- Directions for this task -
In the records below, some lines contain "plastic"; state the number of such lines and nothing else.

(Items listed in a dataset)
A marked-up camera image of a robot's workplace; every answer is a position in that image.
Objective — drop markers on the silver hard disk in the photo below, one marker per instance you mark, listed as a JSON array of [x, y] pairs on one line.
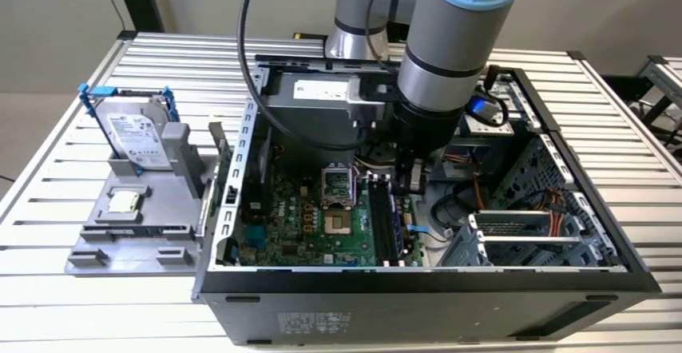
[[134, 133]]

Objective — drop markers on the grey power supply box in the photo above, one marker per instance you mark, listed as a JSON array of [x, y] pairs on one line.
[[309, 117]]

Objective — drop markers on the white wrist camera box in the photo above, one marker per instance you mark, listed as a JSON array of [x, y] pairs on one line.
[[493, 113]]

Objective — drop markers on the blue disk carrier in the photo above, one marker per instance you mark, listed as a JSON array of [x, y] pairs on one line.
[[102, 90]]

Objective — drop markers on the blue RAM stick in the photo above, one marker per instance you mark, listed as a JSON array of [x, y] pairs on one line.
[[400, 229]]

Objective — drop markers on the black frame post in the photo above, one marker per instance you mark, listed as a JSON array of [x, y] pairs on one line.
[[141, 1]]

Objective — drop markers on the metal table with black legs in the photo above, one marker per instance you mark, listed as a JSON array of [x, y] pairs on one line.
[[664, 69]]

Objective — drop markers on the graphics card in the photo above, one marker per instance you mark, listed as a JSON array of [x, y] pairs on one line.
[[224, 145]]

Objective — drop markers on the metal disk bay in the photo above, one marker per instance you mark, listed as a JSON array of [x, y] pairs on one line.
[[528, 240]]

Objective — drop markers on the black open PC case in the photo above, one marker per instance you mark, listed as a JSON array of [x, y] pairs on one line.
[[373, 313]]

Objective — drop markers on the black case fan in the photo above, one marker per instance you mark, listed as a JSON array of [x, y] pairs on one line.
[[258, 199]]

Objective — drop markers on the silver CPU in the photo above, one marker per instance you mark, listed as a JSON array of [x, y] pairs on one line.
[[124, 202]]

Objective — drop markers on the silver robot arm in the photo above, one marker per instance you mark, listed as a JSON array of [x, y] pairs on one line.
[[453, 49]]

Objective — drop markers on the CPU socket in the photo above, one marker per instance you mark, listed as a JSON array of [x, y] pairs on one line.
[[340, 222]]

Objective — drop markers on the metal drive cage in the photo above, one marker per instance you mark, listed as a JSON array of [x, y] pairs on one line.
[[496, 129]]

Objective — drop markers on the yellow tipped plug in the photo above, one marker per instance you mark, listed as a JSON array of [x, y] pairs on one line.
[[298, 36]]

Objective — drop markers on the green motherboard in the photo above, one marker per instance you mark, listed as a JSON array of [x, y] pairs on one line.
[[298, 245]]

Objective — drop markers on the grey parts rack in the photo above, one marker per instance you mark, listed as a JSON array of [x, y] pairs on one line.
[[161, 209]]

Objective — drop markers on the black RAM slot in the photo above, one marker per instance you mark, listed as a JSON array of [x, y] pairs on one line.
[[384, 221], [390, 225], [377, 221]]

==

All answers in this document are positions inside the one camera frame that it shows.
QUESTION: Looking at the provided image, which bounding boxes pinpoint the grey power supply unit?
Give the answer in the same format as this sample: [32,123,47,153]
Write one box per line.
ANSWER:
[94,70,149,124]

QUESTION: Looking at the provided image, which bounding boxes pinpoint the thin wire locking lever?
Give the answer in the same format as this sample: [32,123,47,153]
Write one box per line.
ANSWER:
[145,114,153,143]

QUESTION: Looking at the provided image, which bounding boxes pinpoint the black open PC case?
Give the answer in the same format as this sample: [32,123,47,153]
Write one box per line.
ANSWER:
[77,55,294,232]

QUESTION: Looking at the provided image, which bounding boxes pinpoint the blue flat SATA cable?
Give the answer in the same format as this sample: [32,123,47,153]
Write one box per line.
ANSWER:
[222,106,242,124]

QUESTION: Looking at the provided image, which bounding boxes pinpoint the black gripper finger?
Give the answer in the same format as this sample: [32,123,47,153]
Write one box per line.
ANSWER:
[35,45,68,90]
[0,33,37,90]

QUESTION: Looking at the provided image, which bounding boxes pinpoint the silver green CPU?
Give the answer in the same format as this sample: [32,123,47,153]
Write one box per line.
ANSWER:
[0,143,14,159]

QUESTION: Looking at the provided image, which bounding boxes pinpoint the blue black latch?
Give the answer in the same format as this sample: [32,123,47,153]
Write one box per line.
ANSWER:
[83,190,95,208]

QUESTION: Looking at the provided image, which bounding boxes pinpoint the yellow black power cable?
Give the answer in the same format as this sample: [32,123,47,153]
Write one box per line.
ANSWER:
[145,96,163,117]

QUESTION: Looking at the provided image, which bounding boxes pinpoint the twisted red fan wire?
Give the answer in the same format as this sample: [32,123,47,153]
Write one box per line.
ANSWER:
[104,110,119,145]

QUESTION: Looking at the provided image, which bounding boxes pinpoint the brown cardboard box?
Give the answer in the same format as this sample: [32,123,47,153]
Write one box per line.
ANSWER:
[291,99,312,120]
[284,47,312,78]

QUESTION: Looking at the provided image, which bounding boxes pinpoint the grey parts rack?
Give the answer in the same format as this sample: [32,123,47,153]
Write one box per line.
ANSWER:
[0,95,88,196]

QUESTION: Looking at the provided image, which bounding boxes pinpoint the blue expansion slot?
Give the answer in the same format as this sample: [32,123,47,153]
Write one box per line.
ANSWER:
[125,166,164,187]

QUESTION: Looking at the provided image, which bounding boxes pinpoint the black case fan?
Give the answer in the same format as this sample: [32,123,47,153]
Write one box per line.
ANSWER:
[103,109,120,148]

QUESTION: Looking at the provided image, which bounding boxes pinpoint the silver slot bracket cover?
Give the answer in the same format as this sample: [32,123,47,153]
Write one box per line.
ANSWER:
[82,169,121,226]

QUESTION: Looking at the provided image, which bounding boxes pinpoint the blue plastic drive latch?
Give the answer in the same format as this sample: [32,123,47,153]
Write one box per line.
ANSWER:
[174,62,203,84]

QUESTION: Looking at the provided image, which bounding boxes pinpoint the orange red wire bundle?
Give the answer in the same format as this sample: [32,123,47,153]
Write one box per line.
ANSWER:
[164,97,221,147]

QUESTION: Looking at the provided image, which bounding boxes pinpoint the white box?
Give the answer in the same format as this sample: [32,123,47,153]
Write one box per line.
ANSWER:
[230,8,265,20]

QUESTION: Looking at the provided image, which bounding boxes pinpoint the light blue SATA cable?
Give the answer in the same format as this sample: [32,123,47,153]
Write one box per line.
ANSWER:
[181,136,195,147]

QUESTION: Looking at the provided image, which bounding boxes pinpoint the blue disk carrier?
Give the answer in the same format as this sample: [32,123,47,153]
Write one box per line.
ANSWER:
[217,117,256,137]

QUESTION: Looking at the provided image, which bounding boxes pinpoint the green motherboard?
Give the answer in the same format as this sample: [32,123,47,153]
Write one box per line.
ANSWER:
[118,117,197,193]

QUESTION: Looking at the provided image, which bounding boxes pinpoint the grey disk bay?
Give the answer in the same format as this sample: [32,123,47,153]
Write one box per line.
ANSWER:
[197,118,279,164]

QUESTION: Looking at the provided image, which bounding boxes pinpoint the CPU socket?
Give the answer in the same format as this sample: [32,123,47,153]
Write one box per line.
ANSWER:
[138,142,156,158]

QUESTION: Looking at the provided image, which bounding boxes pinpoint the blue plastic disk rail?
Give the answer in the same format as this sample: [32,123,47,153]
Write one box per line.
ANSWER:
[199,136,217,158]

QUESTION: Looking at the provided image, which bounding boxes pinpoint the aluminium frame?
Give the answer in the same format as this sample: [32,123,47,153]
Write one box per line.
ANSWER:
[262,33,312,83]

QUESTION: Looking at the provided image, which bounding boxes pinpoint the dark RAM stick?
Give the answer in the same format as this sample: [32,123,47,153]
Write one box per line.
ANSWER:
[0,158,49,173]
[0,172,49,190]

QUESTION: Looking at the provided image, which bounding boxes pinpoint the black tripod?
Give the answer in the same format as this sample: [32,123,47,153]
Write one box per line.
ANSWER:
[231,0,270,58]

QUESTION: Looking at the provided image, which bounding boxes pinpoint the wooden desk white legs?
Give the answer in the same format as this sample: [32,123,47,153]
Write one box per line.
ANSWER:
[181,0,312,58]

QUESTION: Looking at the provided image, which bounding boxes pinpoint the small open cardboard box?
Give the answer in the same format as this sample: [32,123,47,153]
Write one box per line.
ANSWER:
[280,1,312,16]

- Solution to this exercise -
2